== Supplied entries ==
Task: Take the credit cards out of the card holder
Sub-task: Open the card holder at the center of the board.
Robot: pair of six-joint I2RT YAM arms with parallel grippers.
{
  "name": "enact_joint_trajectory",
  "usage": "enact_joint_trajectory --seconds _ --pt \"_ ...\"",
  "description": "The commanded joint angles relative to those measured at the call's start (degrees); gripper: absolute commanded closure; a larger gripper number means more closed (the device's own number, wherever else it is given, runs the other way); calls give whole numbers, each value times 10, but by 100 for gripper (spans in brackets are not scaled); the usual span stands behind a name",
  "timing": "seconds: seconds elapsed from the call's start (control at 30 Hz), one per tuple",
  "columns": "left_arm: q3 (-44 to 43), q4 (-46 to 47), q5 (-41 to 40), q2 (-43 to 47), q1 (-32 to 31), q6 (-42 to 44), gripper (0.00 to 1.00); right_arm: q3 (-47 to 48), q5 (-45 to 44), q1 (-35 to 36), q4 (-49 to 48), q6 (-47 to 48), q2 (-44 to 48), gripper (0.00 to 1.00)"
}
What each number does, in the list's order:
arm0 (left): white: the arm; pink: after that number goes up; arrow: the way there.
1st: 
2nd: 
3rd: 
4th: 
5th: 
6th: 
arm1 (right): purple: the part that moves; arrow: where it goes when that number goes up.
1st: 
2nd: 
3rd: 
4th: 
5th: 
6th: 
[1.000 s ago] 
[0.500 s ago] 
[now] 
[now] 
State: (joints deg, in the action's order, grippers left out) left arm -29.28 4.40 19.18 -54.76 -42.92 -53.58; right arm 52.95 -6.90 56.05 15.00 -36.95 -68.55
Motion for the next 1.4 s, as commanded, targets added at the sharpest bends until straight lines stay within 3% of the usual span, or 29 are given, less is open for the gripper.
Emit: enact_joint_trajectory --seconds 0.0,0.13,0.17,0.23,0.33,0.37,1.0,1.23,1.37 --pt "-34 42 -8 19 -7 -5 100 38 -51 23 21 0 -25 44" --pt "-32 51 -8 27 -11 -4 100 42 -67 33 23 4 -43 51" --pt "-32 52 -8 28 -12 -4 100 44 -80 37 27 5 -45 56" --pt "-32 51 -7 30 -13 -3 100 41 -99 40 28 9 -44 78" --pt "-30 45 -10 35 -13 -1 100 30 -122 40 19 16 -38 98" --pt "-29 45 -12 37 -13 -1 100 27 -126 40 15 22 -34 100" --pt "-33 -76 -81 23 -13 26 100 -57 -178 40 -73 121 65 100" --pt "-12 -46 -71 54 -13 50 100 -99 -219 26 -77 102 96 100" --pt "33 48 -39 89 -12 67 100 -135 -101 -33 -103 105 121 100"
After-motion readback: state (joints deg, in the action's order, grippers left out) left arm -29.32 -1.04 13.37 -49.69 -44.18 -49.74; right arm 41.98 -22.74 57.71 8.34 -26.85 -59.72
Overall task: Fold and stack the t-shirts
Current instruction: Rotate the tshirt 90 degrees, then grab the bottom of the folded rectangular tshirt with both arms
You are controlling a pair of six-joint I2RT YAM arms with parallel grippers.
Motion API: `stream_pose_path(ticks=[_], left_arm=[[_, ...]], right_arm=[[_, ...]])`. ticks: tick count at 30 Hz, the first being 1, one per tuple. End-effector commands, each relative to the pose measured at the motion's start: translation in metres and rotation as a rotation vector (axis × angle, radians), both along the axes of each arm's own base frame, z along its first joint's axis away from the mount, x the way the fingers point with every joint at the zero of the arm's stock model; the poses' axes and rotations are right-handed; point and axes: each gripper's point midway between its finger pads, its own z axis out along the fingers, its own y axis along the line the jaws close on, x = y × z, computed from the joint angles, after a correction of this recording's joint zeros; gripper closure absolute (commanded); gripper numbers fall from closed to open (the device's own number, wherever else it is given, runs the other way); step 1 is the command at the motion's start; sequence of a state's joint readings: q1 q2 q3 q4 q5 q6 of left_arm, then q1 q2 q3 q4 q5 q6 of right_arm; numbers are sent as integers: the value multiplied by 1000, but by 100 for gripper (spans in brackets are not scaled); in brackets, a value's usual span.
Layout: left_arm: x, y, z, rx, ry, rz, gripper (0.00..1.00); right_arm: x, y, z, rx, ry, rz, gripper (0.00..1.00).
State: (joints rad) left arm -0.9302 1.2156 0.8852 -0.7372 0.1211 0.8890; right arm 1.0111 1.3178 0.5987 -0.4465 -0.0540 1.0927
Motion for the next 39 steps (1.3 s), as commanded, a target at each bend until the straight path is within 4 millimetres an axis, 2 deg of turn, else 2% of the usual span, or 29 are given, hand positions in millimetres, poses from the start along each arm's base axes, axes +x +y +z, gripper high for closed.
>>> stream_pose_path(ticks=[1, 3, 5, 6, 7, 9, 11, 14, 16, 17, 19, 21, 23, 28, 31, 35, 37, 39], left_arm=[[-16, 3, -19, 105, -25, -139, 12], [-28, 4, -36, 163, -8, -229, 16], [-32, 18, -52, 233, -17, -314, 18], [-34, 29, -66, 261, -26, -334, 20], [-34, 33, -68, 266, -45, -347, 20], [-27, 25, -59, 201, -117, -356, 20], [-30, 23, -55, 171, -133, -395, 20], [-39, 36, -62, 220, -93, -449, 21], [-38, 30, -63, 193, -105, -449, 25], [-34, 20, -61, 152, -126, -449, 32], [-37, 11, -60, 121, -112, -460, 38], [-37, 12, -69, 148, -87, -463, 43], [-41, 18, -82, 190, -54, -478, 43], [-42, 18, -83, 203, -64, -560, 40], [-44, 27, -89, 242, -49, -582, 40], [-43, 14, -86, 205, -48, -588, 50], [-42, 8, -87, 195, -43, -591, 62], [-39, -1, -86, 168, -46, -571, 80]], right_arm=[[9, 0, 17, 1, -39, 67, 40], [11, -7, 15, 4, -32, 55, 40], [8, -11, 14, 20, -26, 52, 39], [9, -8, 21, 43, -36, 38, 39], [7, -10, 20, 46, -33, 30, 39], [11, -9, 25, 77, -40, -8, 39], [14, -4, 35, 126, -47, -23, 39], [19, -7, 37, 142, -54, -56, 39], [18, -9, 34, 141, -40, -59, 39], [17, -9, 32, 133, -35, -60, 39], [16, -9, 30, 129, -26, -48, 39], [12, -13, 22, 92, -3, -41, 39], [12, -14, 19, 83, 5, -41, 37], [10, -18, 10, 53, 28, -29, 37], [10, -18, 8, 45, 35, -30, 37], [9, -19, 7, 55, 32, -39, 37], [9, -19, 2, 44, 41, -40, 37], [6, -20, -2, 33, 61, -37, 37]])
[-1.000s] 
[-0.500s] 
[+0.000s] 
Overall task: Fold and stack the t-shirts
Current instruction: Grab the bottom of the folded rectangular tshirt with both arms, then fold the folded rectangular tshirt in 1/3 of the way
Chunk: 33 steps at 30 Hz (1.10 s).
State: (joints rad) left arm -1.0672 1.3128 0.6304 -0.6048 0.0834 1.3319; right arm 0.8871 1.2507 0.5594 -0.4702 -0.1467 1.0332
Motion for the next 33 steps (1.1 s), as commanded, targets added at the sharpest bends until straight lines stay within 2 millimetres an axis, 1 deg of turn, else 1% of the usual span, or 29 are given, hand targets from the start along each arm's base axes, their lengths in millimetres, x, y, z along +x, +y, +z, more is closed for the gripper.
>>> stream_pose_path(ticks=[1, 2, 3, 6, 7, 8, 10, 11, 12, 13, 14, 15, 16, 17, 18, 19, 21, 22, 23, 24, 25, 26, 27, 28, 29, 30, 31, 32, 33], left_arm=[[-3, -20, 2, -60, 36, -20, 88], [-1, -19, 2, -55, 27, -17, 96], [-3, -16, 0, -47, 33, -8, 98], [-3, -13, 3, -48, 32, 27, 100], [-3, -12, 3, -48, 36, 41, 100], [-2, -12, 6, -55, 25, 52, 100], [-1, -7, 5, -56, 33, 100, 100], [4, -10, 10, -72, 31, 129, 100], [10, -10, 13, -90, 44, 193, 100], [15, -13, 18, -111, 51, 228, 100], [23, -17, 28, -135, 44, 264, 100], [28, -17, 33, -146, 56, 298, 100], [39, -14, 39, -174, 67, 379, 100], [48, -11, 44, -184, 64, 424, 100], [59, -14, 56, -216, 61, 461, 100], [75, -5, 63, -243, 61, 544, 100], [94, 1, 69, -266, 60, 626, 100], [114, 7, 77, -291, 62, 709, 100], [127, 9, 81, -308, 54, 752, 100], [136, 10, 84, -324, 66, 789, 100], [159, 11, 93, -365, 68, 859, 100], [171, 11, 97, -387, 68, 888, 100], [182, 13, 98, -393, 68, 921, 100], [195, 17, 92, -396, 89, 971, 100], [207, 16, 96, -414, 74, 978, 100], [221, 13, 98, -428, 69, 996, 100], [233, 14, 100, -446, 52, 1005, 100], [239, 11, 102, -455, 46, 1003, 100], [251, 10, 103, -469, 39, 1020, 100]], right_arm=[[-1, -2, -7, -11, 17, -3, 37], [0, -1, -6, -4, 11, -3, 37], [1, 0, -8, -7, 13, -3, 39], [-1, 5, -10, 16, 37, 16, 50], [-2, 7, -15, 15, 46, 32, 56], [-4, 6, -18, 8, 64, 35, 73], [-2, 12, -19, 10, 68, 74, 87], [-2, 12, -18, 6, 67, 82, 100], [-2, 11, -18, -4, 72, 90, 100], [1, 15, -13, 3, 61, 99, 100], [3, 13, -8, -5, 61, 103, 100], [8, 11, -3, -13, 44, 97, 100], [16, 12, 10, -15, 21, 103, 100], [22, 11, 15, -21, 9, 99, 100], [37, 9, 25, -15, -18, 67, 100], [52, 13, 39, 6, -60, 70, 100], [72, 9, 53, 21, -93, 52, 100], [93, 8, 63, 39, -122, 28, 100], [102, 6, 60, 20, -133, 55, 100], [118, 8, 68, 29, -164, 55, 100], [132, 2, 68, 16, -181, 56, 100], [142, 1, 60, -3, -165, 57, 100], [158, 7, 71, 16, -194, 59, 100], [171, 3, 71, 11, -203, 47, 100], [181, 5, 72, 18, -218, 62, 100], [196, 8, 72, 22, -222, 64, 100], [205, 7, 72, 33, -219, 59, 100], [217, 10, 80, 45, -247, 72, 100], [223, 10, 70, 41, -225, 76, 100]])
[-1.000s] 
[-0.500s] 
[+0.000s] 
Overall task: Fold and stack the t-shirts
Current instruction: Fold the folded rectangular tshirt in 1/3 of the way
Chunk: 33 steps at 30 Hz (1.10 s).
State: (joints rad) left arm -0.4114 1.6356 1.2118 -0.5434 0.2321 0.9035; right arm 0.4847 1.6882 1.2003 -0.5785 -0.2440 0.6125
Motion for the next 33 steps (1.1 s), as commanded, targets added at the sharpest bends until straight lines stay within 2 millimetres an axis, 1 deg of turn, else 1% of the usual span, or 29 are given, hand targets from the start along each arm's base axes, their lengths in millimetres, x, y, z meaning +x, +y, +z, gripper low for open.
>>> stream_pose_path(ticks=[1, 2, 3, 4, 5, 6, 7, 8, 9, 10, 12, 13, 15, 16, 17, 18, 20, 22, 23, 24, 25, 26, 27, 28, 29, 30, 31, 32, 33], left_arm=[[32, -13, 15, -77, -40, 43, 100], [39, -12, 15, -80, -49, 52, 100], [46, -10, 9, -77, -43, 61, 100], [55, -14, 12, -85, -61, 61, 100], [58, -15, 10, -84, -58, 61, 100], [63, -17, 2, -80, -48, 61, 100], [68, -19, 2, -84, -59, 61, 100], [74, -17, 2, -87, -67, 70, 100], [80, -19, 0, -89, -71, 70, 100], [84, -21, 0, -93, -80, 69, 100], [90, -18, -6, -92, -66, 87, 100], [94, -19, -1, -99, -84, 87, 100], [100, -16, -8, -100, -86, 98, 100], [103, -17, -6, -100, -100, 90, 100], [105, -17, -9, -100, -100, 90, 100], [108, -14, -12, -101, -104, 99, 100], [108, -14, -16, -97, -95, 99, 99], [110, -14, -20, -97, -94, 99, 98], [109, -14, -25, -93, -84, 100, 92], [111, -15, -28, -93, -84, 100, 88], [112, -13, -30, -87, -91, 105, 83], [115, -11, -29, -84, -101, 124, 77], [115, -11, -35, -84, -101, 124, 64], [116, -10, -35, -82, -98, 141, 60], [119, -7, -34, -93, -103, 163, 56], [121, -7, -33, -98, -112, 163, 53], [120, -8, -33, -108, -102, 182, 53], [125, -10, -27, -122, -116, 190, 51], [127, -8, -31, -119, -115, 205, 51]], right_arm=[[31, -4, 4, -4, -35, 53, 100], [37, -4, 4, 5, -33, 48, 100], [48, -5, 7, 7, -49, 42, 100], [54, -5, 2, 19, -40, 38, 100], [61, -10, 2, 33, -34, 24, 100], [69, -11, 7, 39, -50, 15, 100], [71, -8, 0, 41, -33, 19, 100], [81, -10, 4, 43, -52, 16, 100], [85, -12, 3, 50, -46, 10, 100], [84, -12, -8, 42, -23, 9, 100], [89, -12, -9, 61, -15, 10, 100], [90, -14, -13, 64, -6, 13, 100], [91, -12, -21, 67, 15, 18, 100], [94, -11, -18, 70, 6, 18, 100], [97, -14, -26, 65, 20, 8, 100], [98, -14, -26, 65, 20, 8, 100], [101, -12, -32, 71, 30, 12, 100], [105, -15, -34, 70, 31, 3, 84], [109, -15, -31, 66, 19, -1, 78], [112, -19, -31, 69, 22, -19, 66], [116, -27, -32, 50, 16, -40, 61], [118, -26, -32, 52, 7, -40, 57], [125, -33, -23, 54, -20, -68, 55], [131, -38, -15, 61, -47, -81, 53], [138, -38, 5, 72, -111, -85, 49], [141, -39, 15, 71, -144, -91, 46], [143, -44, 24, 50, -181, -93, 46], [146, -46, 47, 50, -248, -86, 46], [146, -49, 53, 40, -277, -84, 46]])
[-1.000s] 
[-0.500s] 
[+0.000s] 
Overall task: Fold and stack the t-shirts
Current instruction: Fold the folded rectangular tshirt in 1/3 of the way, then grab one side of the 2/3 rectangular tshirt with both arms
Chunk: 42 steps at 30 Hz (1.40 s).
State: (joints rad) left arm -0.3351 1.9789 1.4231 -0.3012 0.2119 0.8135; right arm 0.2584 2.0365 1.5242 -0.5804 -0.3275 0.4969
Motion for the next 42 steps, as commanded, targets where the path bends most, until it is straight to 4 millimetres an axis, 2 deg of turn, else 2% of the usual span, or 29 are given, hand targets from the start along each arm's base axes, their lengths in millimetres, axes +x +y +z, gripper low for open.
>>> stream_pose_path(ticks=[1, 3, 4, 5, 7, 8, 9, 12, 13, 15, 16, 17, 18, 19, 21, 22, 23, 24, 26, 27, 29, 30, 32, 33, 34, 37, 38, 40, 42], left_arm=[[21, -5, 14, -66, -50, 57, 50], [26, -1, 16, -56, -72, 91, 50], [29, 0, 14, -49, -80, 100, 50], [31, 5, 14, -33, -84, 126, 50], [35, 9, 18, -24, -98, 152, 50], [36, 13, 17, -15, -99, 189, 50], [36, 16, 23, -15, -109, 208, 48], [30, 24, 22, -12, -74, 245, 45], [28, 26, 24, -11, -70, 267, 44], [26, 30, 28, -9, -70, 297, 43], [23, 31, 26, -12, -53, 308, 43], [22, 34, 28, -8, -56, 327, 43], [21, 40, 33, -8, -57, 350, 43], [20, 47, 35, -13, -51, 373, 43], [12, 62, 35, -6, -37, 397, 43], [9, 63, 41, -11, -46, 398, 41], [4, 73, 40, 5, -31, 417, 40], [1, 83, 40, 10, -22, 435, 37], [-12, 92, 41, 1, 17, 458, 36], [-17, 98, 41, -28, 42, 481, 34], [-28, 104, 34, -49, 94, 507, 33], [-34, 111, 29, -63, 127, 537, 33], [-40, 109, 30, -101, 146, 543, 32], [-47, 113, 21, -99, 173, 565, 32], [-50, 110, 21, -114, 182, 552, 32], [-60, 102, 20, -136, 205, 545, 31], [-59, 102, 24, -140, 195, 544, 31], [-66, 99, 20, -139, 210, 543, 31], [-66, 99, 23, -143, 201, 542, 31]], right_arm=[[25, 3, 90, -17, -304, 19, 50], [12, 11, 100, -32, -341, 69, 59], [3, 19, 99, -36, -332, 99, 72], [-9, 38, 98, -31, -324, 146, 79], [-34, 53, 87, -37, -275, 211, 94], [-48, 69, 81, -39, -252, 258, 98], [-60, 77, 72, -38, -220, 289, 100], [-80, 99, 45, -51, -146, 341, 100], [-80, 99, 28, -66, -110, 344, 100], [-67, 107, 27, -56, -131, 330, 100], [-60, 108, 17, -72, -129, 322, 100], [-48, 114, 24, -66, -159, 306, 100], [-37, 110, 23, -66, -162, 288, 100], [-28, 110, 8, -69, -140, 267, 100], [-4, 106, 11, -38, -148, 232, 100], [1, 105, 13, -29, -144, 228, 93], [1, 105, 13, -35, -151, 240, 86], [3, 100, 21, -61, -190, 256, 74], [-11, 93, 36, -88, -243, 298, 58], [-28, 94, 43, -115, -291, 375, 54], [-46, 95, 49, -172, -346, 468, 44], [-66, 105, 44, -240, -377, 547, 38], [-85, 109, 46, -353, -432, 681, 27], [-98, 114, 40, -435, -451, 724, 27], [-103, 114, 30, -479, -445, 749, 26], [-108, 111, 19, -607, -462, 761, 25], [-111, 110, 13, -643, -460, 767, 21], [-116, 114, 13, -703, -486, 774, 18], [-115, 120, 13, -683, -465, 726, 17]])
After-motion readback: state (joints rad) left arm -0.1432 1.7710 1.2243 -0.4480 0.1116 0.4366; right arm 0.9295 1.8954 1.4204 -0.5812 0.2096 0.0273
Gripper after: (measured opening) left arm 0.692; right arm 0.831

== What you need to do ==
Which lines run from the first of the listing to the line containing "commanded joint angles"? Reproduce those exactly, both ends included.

== Output below ==
Task: Take the credit cards out of the card holder
Sub-task: Open the card holder at the center of the board.
Robot: pair of six-joint I2RT YAM arms with parallel grippers.
{
  "name": "enact_joint_trajectory",
  "usage": "enact_joint_trajectory --seconds _ --pt \"_ ...\"",
  "description": "The commanded joint angles relative to those measured at the call's start (degrees); gripper: absolute commanded closure; a larger gripper number means more closed (the device's own number, wherever else it is given, runs the other way); calls give whole numbers, each value times 10, but by 100 for gripper (spans in brackets are not scaled); the usual span stands behind a name",

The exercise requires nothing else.